An analysis of 53 weight-loss studies that included more than 68,000 people has concluded that, despite their popularity, low-fat diets are no more effective than higher-fat diets for long-term weight loss.

And overall, neither type of diet works particularly well. A year after their diets started, participants in the 53 studies were, on average, only about 5 kilograms (11 pounds) lighter.

“That’s not that impressive,” says Kevin Hall, a physiologist at the US National Institute of Diabetes and Digestive and Kidney Diseases in Bethesda, Maryland. “All of these prescriptions for dieting seem to be relatively ineffective in the long term.”

The study, published in The Lancet Diabetes and Endocrinology[1], runs counter to decades' worth of medical advice and adds to a growing consensus that the widespread push for low-fat diets was misguided.
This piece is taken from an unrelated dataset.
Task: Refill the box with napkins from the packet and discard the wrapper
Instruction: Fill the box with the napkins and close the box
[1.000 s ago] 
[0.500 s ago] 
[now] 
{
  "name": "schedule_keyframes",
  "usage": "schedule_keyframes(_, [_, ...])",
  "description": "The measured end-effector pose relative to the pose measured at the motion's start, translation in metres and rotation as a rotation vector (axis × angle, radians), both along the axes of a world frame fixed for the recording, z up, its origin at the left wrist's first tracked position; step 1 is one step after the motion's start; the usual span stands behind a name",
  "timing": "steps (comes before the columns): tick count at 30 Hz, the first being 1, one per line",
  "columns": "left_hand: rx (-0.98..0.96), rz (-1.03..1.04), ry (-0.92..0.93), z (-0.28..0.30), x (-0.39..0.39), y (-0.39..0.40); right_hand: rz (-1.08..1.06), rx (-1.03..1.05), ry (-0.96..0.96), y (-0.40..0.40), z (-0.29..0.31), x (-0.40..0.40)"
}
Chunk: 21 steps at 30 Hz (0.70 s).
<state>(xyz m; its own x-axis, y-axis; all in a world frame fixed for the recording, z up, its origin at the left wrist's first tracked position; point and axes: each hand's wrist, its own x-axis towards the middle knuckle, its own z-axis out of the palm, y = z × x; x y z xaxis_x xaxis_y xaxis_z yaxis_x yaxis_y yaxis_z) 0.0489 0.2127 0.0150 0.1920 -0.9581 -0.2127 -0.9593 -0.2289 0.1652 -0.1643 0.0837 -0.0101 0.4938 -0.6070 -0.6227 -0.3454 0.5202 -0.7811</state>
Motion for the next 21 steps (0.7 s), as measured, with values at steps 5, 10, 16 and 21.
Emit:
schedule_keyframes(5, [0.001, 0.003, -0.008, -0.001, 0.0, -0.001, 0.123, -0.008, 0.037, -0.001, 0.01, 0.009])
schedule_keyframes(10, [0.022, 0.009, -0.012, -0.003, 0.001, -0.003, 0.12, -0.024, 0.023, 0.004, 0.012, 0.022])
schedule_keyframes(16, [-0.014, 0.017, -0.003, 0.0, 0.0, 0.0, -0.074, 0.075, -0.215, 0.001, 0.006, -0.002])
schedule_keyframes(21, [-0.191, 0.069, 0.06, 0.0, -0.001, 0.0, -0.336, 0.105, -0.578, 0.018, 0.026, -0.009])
Nature looks at why low-fat diets were so popular and what diet doctors might prescribe next.

Are the new findings a surprise?
The advantages of low-fat diets have long been in question. “For decades we’ve been touting low-fat diets as the way to lose weight, but obesity has gone up,” says Deirdre Tobias, lead author of the study and an epidemiologist at Brigham and Women’s Hospital in Boston, Massachusetts. “It seemed evident that low-fat diets may not be the way to go.”